(Collected data)
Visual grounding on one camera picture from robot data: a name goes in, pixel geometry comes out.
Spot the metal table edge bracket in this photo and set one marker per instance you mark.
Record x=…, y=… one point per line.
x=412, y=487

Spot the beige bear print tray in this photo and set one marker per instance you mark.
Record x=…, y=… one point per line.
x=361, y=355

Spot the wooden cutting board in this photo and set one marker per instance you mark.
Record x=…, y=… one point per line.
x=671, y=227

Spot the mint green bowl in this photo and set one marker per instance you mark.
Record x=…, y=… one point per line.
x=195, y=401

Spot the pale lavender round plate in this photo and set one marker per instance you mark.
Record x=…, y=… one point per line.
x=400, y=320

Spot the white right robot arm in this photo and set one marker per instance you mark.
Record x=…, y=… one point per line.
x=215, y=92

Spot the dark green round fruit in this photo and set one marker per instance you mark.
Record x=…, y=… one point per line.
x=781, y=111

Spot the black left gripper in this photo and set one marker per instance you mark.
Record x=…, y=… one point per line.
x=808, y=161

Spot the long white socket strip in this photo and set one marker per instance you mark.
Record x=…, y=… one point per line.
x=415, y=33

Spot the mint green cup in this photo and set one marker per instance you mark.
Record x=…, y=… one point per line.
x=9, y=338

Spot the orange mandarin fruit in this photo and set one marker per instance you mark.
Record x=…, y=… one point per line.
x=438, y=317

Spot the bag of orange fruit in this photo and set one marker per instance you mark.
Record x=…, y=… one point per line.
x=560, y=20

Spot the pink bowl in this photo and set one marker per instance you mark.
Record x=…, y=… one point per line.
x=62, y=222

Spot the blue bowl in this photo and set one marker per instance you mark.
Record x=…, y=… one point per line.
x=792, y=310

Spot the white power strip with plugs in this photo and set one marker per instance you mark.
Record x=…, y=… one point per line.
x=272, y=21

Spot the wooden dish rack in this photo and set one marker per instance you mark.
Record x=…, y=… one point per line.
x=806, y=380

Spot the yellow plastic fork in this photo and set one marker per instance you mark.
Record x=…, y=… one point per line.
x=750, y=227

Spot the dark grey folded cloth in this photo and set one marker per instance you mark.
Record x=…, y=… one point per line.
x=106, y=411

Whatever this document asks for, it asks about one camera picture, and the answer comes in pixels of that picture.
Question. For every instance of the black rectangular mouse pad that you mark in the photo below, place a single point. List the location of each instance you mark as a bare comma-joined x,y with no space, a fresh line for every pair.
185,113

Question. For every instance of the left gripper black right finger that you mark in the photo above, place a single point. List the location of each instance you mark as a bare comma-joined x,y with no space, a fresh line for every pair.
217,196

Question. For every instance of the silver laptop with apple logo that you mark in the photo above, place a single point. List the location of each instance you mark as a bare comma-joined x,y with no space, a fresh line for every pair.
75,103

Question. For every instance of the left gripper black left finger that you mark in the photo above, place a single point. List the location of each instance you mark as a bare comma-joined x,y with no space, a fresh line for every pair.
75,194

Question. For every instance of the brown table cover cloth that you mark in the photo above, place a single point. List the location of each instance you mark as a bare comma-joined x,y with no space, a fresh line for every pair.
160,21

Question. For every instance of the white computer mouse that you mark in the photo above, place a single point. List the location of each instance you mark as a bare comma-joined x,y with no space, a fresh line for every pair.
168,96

_Problem description:_ Word for word, return all of the records.

_Answer to this task:_
Visual grounding on one camera picture from robot data: a name goes in, pixel geometry comes out.
Spot the metal table edge bracket in this photo and set one marker per instance you mark.
Record x=…, y=… one point per line.
x=412, y=487

Spot the beige bear print tray in this photo and set one marker per instance you mark.
Record x=…, y=… one point per line.
x=361, y=355

Spot the wooden cutting board in this photo and set one marker per instance you mark.
Record x=…, y=… one point per line.
x=671, y=227

Spot the mint green bowl in this photo and set one marker per instance you mark.
Record x=…, y=… one point per line.
x=195, y=401

Spot the pale lavender round plate in this photo and set one marker per instance you mark.
Record x=…, y=… one point per line.
x=400, y=320

Spot the white right robot arm in this photo and set one marker per instance you mark.
Record x=…, y=… one point per line.
x=215, y=92

Spot the dark green round fruit in this photo and set one marker per instance you mark.
Record x=…, y=… one point per line.
x=781, y=111

Spot the black left gripper in this photo and set one marker per instance you mark.
Record x=…, y=… one point per line.
x=808, y=161

Spot the long white socket strip in this photo and set one marker per instance you mark.
Record x=…, y=… one point per line.
x=415, y=33

Spot the mint green cup in this photo and set one marker per instance you mark.
Record x=…, y=… one point per line.
x=9, y=338

Spot the orange mandarin fruit in this photo and set one marker per instance you mark.
Record x=…, y=… one point per line.
x=438, y=317

Spot the bag of orange fruit in this photo and set one marker per instance you mark.
Record x=…, y=… one point per line.
x=560, y=20

Spot the pink bowl in this photo and set one marker per instance you mark.
Record x=…, y=… one point per line.
x=62, y=222

Spot the blue bowl in this photo and set one marker per instance you mark.
Record x=…, y=… one point per line.
x=792, y=310

Spot the white power strip with plugs in this photo and set one marker per instance you mark.
Record x=…, y=… one point per line.
x=272, y=21

Spot the wooden dish rack in this photo and set one marker per instance you mark.
Record x=…, y=… one point per line.
x=806, y=380

Spot the yellow plastic fork in this photo and set one marker per instance you mark.
Record x=…, y=… one point per line.
x=750, y=227

Spot the dark grey folded cloth in this photo and set one marker per instance you mark.
Record x=…, y=… one point per line.
x=106, y=411

Whatever this document asks for, it asks about one camera picture, and the answer comes in pixels of that picture.
Question. For every instance of the black rectangular mouse pad that you mark in the photo below, place a single point. List the location of each instance you mark as a bare comma-joined x,y with no space, a fresh line for every pair.
185,113

Question. For every instance of the left gripper black right finger that you mark in the photo above, place a single point. List the location of each instance you mark as a bare comma-joined x,y with no space, a fresh line for every pair.
217,196

Question. For every instance of the silver laptop with apple logo that you mark in the photo above, place a single point. List the location of each instance you mark as a bare comma-joined x,y with no space, a fresh line for every pair.
75,103

Question. For every instance of the left gripper black left finger that you mark in the photo above, place a single point. List the location of each instance you mark as a bare comma-joined x,y with no space, a fresh line for every pair.
75,194

Question. For every instance of the brown table cover cloth that you mark in the photo above, place a single point. List the location of each instance you mark as a bare comma-joined x,y with no space, a fresh line for every pair.
160,21

Question. For every instance of the white computer mouse that you mark in the photo above, place a single point. List the location of each instance you mark as a bare comma-joined x,y with no space, a fresh line for every pair.
168,96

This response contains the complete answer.